→ What is being asked
The answer must be the full listing, reproduced without any change.

→ Data supplied

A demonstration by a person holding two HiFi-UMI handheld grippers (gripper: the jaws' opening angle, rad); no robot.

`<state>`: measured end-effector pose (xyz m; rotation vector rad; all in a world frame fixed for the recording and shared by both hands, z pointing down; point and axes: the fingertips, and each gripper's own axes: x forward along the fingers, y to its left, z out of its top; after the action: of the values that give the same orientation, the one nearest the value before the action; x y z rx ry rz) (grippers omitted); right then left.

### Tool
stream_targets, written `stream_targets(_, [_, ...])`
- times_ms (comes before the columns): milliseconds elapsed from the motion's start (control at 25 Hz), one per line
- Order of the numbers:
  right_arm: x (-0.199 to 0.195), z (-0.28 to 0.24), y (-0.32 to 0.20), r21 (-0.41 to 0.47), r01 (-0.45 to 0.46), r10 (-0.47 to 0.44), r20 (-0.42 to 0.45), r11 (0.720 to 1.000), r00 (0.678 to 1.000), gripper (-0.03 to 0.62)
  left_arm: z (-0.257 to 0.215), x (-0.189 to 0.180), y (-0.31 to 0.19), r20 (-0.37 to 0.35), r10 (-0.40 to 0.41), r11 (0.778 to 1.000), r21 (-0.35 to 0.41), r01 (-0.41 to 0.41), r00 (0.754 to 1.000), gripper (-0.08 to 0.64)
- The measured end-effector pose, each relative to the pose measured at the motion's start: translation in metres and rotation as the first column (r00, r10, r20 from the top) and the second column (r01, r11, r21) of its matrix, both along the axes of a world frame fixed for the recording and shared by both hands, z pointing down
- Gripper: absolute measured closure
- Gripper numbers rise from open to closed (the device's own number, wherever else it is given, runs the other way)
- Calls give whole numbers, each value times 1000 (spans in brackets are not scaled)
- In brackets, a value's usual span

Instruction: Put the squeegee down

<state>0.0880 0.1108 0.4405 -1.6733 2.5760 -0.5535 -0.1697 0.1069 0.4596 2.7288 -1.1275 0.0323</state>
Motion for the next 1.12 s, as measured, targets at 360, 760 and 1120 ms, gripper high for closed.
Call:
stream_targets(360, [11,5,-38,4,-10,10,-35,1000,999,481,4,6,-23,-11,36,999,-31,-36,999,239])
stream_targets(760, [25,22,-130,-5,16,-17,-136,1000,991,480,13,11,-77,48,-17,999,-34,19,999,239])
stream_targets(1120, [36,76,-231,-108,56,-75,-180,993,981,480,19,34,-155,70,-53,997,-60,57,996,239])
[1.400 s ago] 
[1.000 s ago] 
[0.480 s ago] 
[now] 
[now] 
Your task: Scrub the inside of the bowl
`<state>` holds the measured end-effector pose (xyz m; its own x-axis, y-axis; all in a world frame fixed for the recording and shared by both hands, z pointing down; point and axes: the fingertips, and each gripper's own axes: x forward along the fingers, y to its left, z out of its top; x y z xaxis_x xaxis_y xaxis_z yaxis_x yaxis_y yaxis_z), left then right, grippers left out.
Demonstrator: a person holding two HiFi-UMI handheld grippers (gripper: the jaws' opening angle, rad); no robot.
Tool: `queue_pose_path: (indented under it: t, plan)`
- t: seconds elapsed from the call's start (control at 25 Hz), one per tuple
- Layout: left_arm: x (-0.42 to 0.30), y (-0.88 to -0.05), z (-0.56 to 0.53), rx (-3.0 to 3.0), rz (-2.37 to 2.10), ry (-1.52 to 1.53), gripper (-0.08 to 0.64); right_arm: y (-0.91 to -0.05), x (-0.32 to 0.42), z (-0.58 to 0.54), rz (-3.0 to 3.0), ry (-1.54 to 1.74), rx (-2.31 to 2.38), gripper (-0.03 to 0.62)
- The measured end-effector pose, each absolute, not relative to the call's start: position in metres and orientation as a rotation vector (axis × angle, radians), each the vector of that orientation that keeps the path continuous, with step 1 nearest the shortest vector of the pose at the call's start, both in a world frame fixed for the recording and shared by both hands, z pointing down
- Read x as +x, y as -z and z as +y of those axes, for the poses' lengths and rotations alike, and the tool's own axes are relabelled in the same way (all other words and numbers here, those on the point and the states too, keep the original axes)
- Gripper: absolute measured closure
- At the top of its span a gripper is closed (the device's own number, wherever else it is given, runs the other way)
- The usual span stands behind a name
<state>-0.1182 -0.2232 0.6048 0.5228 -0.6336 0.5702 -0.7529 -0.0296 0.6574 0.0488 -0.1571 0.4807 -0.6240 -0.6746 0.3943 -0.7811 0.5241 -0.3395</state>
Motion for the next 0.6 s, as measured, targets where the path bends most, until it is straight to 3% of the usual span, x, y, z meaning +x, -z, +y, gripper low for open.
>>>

→ Exercise output
A demonstration by a person holding two HiFi-UMI handheld grippers (gripper: the jaws' opening angle, rad); no robot.

`<state>`: measured end-effector pose (xyz m; rotation vector rad; all in a world frame fixed for the recording and shared by both hands, z pointing down; point and axes: the fingertips, and each gripper's own axes: x forward along the fingers, y to its left, z out of its top; after the action: of the values that give the same orientation, the one nearest the value before the action; x y z rx ry rz) (grippers omitted); right then left.

### Tool
stream_targets, written `stream_targets(_, [_, ...])`
- times_ms (comes before the columns): milliseconds elapsed from the motion's start (control at 25 Hz), one per line
- Order of the numbers:
  right_arm: x (-0.199 to 0.195), z (-0.28 to 0.24), y (-0.32 to 0.20), r21 (-0.41 to 0.47), r01 (-0.45 to 0.46), r10 (-0.47 to 0.44), r20 (-0.42 to 0.45), r11 (0.720 to 1.000), r00 (0.678 to 1.000), gripper (-0.03 to 0.62)
  left_arm: z (-0.257 to 0.215), x (-0.189 to 0.180), y (-0.31 to 0.19), r20 (-0.37 to 0.35), r10 (-0.40 to 0.41), r11 (0.778 to 1.000), r21 (-0.35 to 0.41), r01 (-0.41 to 0.41), r00 (0.754 to 1.000), gripper (-0.08 to 0.64)
- The measured end-effector pose, each relative to the pose measured at the motion's start: translation in metres and rotation as the first column (r00, r10, r20 from the top) and the second column (r01, r11, r21) of its matrix, both along the axes of a world frame fixed for the recording and shared by both hands, z pointing down
- Gripper: absolute measured closure
- Gripper numbers rise from open to closed (the device's own number, wherever else it is given, runs the other way)
- Calls give whole numbers, each value times 1000 (spans in brackets are not scaled)
- In brackets, a value's usual span

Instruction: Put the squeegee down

<state>0.0880 0.1108 0.4405 -1.6733 2.5760 -0.5535 -0.1697 0.1069 0.4596 2.7288 -1.1275 0.0323</state>
Motion for the next 1.12 s, as measured, targets at 360, 760 and 1120 ms, gripper high for closed.
Call:
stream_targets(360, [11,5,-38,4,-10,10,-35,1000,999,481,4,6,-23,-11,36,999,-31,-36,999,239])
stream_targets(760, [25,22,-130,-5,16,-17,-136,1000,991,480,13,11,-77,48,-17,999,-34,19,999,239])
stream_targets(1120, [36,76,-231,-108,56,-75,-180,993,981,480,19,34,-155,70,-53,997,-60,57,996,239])
[1.400 s ago] 
[1.000 s ago] 
[0.480 s ago] 
[now] 
[now] 
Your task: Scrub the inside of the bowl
`<state>` holds the measured end-effector pose (xyz m; its own x-axis, y-axis; all in a world frame fixed for the recording and shared by both hands, z pointing down; point and axes: the fingertips, and each gripper's own axes: x forward along the fingers, y to its left, z out of its top; x y z xaxis_x xaxis_y xaxis_z yaxis_x yaxis_y yaxis_z), left then right, grippers left out.
Demonstrator: a person holding two HiFi-UMI handheld grippers (gripper: the jaws' opening angle, rad); no robot.
Tool: `queue_pose_path: (indented under it: t, plan)`
- t: seconds elapsed from the call's start (control at 25 Hz), one per tuple
- Layout: left_arm: x (-0.42 to 0.30), y (-0.88 to -0.05), z (-0.56 to 0.53), rx (-3.0 to 3.0), rz (-2.37 to 2.10), ry (-1.52 to 1.53), gripper (-0.08 to 0.64); right_arm: y (-0.91 to -0.05), x (-0.32 to 0.42), z (-0.58 to 0.54), rz (-3.0 to 3.0), ry (-1.54 to 1.74), rx (-2.31 to 2.38), gripper (-0.03 to 0.62)
- The measured end-effector pose, each absolute, not relative to the call's start: position in metres and orientation as a rotation vector (axis × angle, radians), each the vector of that orientation that keeps the path continuous, with step 1 nearest the shortest vector of the pose at the call's start, both in a world frame fixed for the recording and shared by both hands, z pointing down
- Read x as +x, y as -z and z as +y of those axes, for the poses' lengths and rotations alike, and the tool's own axes are relabelled in the same way (all other words and numbers here, those on the point and the states too, keep the original axes)
- Gripper: absolute measured closure
- At the top of its span a gripper is closed (the device's own number, wherever else it is given, runs the other way)
- The usual span stands behind a name
<state>-0.1182 -0.2232 0.6048 0.5228 -0.6336 0.5702 -0.7529 -0.0296 0.6574 0.0488 -0.1571 0.4807 -0.6240 -0.6746 0.3943 -0.7811 0.5241 -0.3395</state>
Motion for the next 0.6 s, as measured, targets where the path bends most, until it is straight to 3% of the usual span, x, y, z meaning +x, -z, +y, gripper low for open.
>>>

Nothing else belongs to this answer.